A Portela seguirá pelo caminho da ancestralidade afro-brasileira ao homenagear Custódio Joaquim de Almeida, o Príncipe Custódio. Figura central da cultura afro-gaúcha no século 19, ele foi responsável pela consolidação do Batuque no Rio Grande do Sul.
O enredo “O Mistério do Príncipe do Bará – A oração do Negrinho e a ressurreição de sua coroa sob o céu aberto do Rio Grande”, desenvolvido por André Rodrigues, busca descentralizar as narrativas afro-brasileiras do eixo Rio–Bahia e valorizar a contribuição do Sul na formação religiosa e cultural do país.

A Mangueira levará à avenida as tradições afro-indígenas da Amazônia ao contar a história de Mestre Sacaca, referência da medicina popular e da cultura tucuju. O enredo “Mestre Sacaca do Encanto Tucuju — O Guardião da Amazônia Negra”, desenvolvido pelo carnavalesco Sidnei França, aposta em uma leitura espiritual e territorial da região amazônica.
Já a Mocidade Independente de Padre Miguel prestará homenagem à cantora Rita Lee, falecida em 2023. O enredo “Rita Lee, a Padroeira da Liberdade”, assinado por Renato Lage, pretende destacar a artista como símbolo de irreverência, independência criativa e transformação de comportamentos.
A Unidos do Viradouro fará uma escolha inédita ao transformar Mestre Ciça, histórico comandante da bateria Furacão Vermelho e Branco, em enredo. O desfile valoriza personagens internos da escola e celebra Ciça como baluarte do samba, educador e referência musical.
Na Unidos da Tijuca, o desfile terá como tema a escritora Carolina Maria de Jesus. O enredo, que leva o nome da autora, busca reafirmar sua identidade como intelectual e uma das principais vozes da literatura brasileira, rompendo com leituras que por décadas a reduziram à condição social.

A Unidos de Vila Isabel apostará na trajetória de Heitor dos Prazeres, multiartista, compositor e pintor fundamental para a história do samba. O enredo “Macumbembê, Samborembá: Sonhei que um Sambista Sonhou a África” propõe uma África reinventada pela imaginação negra no Brasil do século 20.
Fechando o conjunto de homenagens, o Acadêmicos do Salgueiro levará à Sapucaí um tributo à carnavalesca Rosa Magalhães, morta em 2024. O enredo, assinado por Jorge Silveira e Leonardo Antan, revisita o legado da artista que revolucionou a linguagem dos desfiles ao unir rigor histórico, imaginação e narrativa visual.
A aposta em um único personagem foi a receita do desfile da Beija-Flor de Nilópolis no Carnaval de 2025, com a homenagem a Laíla, diretor de carnaval e figura histórica da escola. O enredo, que levou a agremiação ao título, reforçou a força de narrativas centradas em trajetórias. Para 2026, a atual campeã levará para a avenida o enredo “Bembé”, em homenagem ao Bembé do Mercado, considerado a maior celebração de candomblé de rua do mundo.

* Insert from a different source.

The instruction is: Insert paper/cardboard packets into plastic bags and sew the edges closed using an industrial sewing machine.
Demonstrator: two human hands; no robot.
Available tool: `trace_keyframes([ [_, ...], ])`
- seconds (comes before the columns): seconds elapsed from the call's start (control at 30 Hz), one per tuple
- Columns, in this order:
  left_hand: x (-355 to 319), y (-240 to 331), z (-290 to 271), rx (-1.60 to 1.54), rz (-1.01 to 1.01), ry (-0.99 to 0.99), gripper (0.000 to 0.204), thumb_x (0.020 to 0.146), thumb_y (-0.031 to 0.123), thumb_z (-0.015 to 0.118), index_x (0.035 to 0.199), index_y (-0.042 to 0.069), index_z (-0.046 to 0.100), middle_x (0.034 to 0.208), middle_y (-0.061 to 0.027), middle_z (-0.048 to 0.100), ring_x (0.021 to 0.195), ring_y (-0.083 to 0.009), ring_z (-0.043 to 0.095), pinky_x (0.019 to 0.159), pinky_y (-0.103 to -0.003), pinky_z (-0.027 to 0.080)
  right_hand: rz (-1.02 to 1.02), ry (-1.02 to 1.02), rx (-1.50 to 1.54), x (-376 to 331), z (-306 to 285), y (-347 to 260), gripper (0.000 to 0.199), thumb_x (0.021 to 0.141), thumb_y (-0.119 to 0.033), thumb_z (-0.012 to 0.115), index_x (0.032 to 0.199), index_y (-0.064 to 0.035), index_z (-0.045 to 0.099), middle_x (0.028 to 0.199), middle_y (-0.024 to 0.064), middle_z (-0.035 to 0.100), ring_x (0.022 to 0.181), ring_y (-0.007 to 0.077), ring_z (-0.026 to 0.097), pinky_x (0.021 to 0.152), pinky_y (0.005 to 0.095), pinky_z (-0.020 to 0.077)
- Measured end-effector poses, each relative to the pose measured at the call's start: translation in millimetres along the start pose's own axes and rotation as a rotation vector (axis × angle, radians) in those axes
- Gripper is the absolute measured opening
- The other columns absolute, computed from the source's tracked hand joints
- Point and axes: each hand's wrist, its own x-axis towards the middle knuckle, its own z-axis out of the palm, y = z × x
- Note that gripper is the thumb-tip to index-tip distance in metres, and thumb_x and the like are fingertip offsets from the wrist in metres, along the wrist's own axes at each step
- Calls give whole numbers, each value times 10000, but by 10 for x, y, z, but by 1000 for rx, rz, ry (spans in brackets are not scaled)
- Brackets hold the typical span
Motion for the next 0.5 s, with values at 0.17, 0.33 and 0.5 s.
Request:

Outras escolas do Grupo Especial seguem caminhos semelhantes ao apostar em manifestações culturais como eixo central dos desfiles. A Acadêmicos do Grande Rio escolheu o enredo “A Nação do Mangue”, celebrando o movimento Manguebeat, surgido em Recife, enquanto o Paraíso do Tuiuti levará à Sapucaí “Lonã Ifá Lukumí”, que aborda tradições religiosas afro-cubanas ligadas ao culto de Ifá.
As definições dos enredos indicam que o Carnaval 2026 do Grupo Especial do Rio será marcado pela diversidade de histórias e trajetórias. A pouco mais de um mês dos desfiles, a sorte está lançada para saber qual dessas narrativas conquistará a Marquês de Sapucaí no próximo Carnaval.